En este último asunto, los medios de comunicación han publicitado una supuesta trama de financiación ilegal del Partido Popular. Según estas informaciones, empresarios ligados a la construcción habrían aportado donativos al PP superiores al límite legal. Estos ingresos ilícitos habrían sido utilizados para pagar sobresueldos a la dirección del partido no declarados a Hacienda. La prensa ha tenido acceso a la supuesta contabilidad paralela, donde se explicita que el actual Presidente, Mariano Rajoy, habría cobrado tales emolumentos ilegales. Hasta ahora, el Presidente ha negado la verosimilitud de tales informaciones. Por su parte, el líder de la oposición, Alfredo Pérez Rubalcaba, ha solicitado su dimisión.

En todo caso, este escándalo se suma a una serie de causas judiciales abiertas ante posibles corruptelas en ámbitos locales y regionales, pero también a otros casos que afectan al entorno de la Corona o al Tribunal Supremo. De este modo, el descrédito de las instituciones se está acentuando. Y es este entorno institucional, poco sugerente, el que ayuda a entender también las renovadas tensiones territoriales que aportan un grado adicional de inestabilidad.

Las encuestas recogen una caída notable del PP desde las pasadas elecciones de más de veinte puntos, dejando su apoyo electoral entorno al 24 por ciento. Sin embargo, el PSOE no recupera posiciones y se sitúa ligeramente por debajo del PP. Nunca ambas formaciones habían capitalizado un menor peso electoral conjuntamente. El destino de estos votantes desencantados apunta principalmente hacia la abstención, que podría elevar su peso en cerca de veinte puntos.
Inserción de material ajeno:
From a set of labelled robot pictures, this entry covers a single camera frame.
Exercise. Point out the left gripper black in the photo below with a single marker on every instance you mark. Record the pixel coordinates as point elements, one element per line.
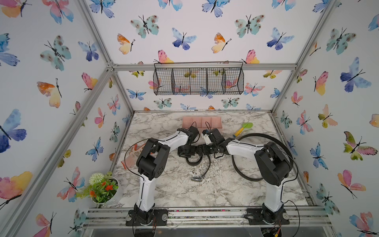
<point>180,153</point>

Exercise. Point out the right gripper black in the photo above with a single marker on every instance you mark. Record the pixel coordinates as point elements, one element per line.
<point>204,151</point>

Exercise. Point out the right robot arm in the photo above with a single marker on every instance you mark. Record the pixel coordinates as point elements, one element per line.
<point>274,161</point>

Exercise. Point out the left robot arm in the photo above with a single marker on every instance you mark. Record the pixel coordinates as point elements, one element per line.
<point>151,164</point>

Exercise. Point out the pink compartment storage tray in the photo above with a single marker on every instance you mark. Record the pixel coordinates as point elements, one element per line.
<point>202,122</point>

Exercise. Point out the green yellow toy shovel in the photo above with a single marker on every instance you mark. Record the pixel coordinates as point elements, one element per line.
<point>244,126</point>

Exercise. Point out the potted artificial flower plant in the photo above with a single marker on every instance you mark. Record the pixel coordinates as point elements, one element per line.
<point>102,189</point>

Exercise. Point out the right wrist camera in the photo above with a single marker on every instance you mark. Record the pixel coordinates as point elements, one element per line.
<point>206,138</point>

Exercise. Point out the black wire wall basket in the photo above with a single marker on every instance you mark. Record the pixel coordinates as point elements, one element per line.
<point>202,78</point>

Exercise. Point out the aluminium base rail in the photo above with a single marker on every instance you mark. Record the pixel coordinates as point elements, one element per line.
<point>206,217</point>

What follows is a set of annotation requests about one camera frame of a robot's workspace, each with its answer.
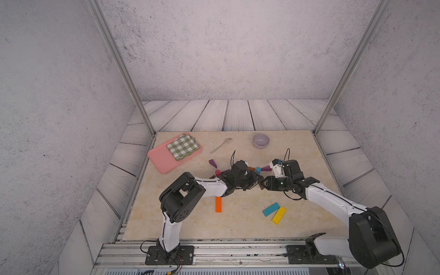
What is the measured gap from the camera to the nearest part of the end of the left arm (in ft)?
2.38

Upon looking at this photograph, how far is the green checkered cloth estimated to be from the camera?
1097 mm

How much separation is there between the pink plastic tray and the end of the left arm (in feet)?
1.37

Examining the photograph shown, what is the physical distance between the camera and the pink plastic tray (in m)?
1.07

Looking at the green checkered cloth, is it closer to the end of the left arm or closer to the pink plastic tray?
the pink plastic tray

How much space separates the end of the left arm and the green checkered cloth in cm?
42
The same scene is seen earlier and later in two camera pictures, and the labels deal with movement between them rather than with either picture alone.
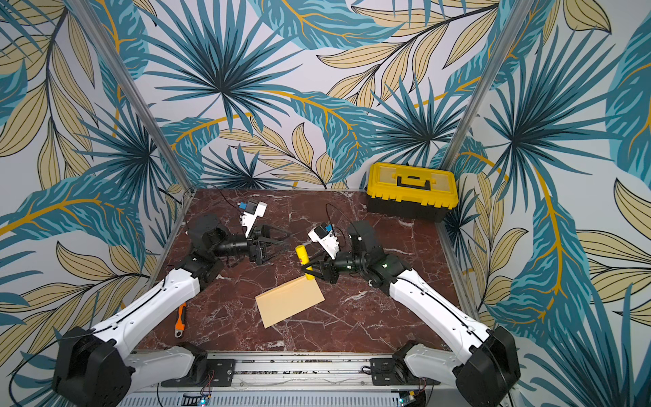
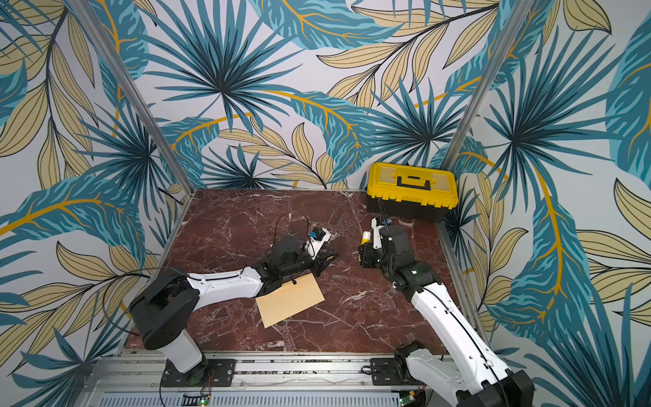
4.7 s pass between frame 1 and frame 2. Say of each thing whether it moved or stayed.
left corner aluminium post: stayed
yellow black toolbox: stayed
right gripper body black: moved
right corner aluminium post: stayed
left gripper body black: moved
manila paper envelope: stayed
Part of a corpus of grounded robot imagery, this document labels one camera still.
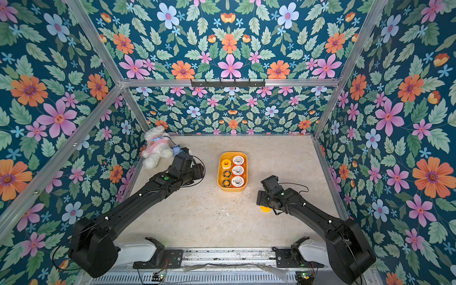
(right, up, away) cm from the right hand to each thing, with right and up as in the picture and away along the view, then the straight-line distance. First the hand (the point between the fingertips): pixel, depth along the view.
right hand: (265, 199), depth 86 cm
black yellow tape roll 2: (-20, +6, +9) cm, 23 cm away
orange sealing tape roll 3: (-14, +8, +7) cm, 17 cm away
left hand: (-31, +16, -3) cm, 35 cm away
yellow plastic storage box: (-19, +22, +18) cm, 34 cm away
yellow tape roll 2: (0, -5, 0) cm, 5 cm away
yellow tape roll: (-21, +17, +15) cm, 31 cm away
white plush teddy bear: (-60, +27, +16) cm, 67 cm away
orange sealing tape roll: (-14, +19, +15) cm, 28 cm away
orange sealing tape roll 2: (-14, +13, +10) cm, 22 cm away
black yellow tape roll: (-20, +11, +13) cm, 26 cm away
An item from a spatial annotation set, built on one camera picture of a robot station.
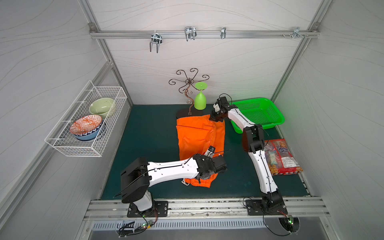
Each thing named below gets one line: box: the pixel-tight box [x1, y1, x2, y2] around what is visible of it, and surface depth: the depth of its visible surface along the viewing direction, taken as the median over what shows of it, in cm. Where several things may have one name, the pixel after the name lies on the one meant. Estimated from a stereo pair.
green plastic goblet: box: [193, 81, 208, 111], surface depth 93 cm
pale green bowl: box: [89, 98, 115, 119], surface depth 73 cm
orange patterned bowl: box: [69, 114, 104, 141], surface depth 62 cm
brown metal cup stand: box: [168, 68, 210, 115], surface depth 94 cm
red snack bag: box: [264, 138, 304, 176], surface depth 88 cm
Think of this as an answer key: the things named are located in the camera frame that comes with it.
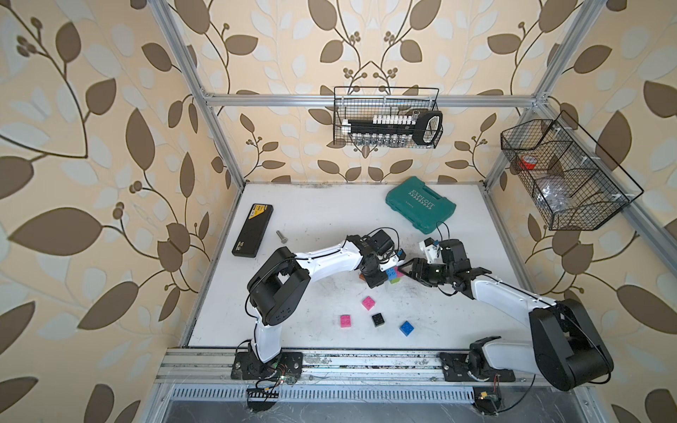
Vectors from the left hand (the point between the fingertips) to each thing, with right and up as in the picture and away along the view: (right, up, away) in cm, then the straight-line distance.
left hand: (376, 272), depth 88 cm
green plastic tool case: (+20, +23, +20) cm, 37 cm away
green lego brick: (+7, -4, +3) cm, 8 cm away
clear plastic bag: (+46, +25, -18) cm, 56 cm away
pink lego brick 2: (+7, 0, -2) cm, 7 cm away
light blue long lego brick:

Por lo demás, se observa también un crecimiento notable de los partidos minoritarios - UPyD al centro e IU a la izquierda– pero no un repunte del apoyo a formaciones anti-sistema o populistas.

En fin, España está sufriendo una dura crisis económica que está deslavazando la cohesión social con efectos negativos sobre la legitimidad del entramado institucional, que ya presentaba problemas relevantes. La solución última a la recesión pasa por una profundización de la unión económica de la eurozona, pero el país necesita una actualización de los pactos internos políticos, sociales y territoriales, que han protagonizado con éxito toda esta etapa democrática.